== PROBLEM TO WORK ON ==
Find each line in the records below that contains the word "robot", and copy it out.

== PROVIDED ENTRIES ==
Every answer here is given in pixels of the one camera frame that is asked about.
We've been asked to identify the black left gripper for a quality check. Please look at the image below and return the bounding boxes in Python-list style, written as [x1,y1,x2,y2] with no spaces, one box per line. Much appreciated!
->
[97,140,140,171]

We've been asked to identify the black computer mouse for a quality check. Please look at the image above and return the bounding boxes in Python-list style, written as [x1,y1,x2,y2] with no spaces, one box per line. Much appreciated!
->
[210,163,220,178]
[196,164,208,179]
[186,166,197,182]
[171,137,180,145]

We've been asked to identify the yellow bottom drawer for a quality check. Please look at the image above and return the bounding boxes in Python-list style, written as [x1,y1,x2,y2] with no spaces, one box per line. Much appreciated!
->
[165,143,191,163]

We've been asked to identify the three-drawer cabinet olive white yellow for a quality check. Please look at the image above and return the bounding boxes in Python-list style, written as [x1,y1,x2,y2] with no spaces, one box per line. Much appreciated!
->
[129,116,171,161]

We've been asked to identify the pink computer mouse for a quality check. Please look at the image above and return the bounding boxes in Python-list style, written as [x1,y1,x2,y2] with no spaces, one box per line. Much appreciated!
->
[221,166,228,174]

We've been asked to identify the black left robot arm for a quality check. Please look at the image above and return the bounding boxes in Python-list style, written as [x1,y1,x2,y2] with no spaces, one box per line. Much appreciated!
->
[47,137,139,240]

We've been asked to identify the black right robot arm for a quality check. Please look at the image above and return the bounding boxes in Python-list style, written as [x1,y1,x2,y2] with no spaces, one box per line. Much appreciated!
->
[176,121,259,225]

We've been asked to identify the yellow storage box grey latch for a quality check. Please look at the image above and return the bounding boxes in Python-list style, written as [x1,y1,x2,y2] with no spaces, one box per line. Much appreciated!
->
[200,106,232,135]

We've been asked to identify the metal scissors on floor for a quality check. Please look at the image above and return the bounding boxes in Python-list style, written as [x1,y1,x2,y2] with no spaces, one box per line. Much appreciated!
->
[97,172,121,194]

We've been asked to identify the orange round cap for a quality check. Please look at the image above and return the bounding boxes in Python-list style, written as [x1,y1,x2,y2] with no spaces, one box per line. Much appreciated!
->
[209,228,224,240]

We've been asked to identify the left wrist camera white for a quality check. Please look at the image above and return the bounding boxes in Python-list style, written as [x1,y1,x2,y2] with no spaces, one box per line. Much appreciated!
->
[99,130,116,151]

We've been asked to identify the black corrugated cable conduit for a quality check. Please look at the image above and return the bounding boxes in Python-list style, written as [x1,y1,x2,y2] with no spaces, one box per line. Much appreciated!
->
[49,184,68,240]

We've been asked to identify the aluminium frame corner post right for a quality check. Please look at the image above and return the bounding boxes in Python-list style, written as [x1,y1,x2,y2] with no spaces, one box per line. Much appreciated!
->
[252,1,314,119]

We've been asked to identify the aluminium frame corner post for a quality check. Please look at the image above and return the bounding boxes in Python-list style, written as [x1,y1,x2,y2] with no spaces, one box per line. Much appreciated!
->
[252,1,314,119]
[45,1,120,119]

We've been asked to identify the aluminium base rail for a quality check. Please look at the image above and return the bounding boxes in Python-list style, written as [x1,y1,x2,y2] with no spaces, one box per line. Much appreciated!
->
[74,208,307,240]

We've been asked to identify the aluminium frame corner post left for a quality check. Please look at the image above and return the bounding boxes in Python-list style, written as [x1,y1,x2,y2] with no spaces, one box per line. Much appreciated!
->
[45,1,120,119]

== TASK OUTPUT ==
We've been asked to identify the black left robot arm for a quality check. Please look at the image above and return the bounding boxes in Python-list style, written as [x1,y1,x2,y2] with no spaces, one box per line. Much appreciated!
We've been asked to identify the black right robot arm for a quality check. Please look at the image above and return the bounding boxes in Python-list style, written as [x1,y1,x2,y2] with no spaces, one box per line. Much appreciated!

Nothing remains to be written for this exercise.